Quality is in focus as growers finish up this year’s first crop. While farmers don’t think the quality will be as bad as crop year 2010, Tall says that night time temperatures did not cause widespread  chalk and breakage as it did back in 2010.

 “Heat was a factor in 2010 as opposed to this year, but night-time temperatures were not as hot then either,” Tall said. “However, we had some good heat waves during the day this summer, too, so I think the quality will vary greatly.”

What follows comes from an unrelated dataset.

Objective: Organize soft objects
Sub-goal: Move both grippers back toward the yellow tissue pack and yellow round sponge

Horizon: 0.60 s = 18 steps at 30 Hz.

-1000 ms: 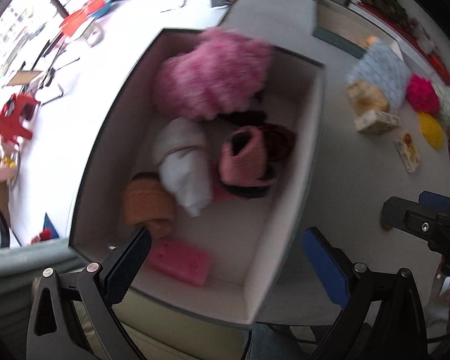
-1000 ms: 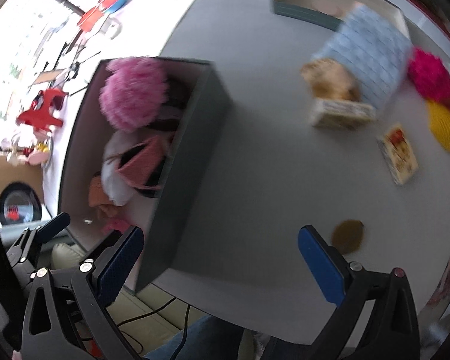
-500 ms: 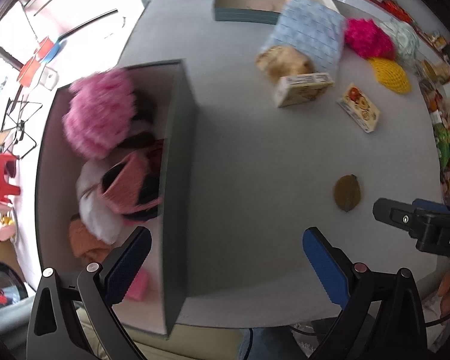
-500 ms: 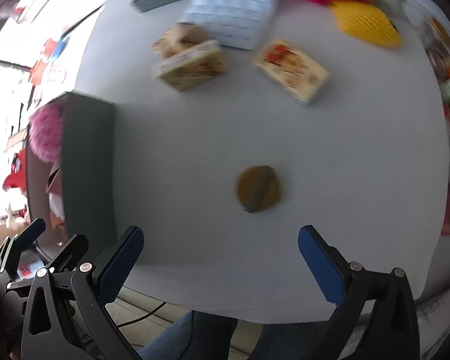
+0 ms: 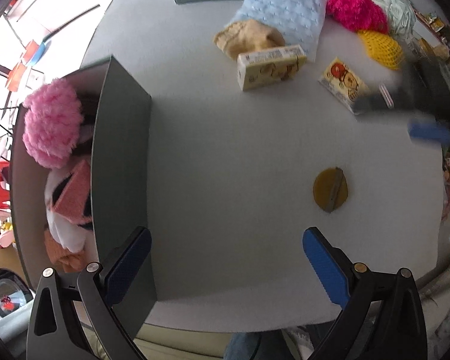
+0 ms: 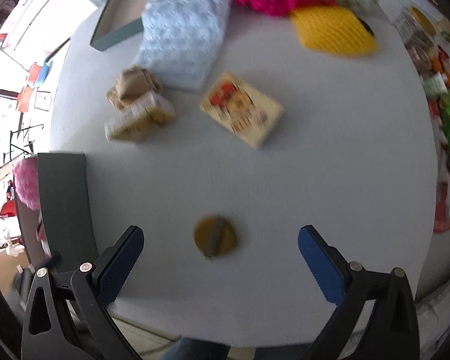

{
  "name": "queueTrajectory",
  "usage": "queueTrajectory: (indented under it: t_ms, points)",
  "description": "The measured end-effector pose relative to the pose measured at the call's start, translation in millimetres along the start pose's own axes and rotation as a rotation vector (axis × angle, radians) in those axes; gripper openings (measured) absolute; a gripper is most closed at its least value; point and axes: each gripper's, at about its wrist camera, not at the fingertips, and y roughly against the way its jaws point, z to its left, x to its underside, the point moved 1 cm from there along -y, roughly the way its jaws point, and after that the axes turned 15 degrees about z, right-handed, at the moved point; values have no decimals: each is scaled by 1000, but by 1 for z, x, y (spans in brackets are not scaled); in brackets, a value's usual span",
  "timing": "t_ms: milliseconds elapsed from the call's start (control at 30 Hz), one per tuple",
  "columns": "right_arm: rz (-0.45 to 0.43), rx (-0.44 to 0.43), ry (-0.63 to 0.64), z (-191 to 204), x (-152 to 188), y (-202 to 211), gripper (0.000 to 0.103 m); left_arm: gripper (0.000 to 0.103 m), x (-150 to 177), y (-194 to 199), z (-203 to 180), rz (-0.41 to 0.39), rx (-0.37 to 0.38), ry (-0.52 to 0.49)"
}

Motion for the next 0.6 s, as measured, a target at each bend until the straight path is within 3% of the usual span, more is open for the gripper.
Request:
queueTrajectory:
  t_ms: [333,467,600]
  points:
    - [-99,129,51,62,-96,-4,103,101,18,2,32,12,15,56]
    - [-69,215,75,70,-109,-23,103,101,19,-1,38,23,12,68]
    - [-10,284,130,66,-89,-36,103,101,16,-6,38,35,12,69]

Compounding the situation for Frey is he also grows soybeans which were also disaffected by the weather this year. Soybeans were first inundated with rain and don’t grow well under flooded conditions. The dry spell in July put an end to many of the plants after such a rocky start. 

“Our soybean crop right now, I mean, we have beans that are dying,” Frey said. “They are literally dying. Not cutting out—they are dying.”

What isn’t dying is Frey’s passion and will to farm.  In a few weeks, he will cut a second crop of rice off the stalks that survived this year. Regardless of the outcome of that crop, he remains optimistic and said he’ll be back in the fields next year, come heat or high water.

“Yes you will have some good years, you will have bad years,” he said. “We’re just in a slump right now. A couple of years ago we were in a slump. But no, that does not affect me whatsoever. No, you don’t stop. You put your heart and soul into this and you just keep going.”